### [What you are asked to do]
Count every line below that holds "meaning". Number only.

BEGIN Working data

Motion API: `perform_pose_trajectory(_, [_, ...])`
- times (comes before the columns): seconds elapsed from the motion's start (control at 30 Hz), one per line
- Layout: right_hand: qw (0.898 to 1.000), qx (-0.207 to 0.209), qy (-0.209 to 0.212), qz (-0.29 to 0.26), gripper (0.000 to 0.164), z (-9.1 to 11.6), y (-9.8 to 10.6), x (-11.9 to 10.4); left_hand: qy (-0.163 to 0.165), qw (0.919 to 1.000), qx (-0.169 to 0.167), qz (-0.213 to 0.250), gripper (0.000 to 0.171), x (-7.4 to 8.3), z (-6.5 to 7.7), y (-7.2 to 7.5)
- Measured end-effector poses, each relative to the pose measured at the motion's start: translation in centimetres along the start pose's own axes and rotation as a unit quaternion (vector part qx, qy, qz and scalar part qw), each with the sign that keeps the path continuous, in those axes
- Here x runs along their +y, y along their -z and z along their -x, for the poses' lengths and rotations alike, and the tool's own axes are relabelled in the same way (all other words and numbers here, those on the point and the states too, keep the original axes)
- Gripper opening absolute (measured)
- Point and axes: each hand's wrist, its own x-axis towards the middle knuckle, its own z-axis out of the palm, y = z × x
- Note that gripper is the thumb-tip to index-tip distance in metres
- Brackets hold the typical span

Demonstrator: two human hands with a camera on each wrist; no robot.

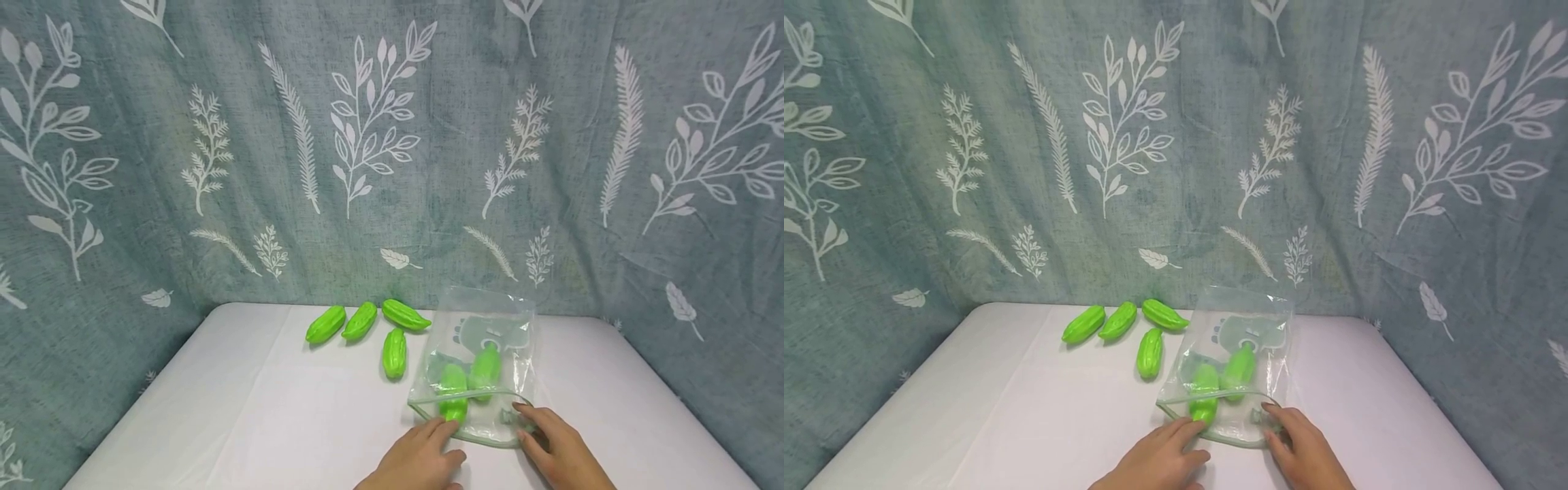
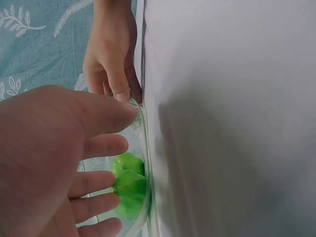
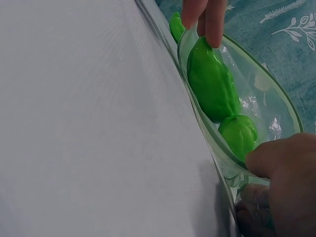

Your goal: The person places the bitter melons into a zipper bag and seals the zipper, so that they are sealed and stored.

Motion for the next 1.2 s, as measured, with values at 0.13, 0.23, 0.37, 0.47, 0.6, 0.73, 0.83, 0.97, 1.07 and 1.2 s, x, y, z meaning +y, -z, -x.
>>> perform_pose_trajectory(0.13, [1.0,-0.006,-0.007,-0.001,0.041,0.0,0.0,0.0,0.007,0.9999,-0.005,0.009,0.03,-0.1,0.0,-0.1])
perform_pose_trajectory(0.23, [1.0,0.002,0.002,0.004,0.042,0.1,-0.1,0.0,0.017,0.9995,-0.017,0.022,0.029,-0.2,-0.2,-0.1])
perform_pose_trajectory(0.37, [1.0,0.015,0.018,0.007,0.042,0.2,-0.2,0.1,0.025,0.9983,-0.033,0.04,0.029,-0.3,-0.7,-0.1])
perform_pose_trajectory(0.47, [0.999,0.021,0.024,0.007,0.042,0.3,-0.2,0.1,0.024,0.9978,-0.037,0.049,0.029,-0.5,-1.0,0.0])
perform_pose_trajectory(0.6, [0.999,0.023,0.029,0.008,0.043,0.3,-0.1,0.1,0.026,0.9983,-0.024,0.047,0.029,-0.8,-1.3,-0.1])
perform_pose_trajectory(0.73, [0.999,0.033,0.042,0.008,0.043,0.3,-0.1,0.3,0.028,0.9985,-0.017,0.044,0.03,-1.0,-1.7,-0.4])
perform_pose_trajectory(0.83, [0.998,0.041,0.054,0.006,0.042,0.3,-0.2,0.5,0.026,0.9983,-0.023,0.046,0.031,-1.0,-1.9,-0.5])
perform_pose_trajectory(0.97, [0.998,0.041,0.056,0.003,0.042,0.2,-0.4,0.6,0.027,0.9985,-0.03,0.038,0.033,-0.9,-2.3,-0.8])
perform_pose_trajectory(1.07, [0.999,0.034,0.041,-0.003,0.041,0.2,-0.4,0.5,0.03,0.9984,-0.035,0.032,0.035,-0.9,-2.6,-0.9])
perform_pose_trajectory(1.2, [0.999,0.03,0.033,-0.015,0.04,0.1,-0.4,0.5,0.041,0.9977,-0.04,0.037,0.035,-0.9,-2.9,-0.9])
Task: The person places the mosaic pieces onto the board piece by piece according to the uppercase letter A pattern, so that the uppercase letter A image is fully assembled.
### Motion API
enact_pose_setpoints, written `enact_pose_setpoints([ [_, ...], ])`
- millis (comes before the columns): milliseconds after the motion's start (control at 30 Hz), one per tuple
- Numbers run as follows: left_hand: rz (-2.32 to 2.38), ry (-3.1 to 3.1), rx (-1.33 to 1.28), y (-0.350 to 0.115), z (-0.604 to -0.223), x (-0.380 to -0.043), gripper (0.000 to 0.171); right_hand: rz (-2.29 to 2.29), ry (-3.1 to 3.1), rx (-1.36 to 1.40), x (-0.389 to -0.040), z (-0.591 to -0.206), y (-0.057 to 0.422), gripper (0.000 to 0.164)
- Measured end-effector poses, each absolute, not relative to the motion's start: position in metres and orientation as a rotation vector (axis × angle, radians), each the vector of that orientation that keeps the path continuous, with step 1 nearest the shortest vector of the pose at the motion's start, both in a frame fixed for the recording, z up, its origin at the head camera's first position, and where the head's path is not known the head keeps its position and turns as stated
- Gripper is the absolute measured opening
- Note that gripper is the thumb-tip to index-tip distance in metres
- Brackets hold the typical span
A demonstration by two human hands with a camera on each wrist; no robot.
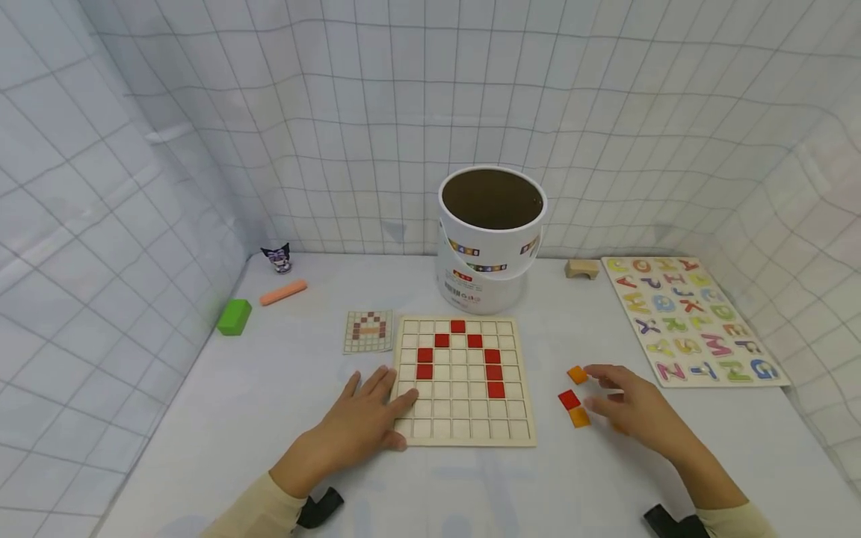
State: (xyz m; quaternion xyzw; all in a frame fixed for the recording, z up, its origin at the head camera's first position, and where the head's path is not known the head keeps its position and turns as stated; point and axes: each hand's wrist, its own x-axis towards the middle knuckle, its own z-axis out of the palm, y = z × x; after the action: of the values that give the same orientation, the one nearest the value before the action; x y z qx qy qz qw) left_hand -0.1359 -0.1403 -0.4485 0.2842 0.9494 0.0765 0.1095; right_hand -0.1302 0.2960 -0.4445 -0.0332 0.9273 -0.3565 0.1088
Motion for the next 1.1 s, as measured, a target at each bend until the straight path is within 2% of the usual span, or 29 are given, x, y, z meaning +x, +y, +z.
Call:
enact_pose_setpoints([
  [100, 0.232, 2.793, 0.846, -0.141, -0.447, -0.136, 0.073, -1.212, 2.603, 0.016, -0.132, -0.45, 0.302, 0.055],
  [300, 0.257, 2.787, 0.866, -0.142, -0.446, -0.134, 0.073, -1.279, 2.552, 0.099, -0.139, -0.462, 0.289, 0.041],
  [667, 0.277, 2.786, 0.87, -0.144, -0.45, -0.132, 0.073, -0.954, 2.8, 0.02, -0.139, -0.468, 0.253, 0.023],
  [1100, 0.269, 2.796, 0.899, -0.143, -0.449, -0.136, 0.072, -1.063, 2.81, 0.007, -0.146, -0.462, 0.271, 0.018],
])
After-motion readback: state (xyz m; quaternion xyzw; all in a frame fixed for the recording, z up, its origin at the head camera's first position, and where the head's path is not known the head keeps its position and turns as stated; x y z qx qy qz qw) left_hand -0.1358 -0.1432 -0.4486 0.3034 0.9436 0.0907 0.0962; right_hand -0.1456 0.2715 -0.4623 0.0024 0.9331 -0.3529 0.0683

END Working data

### [Reply to the task]
2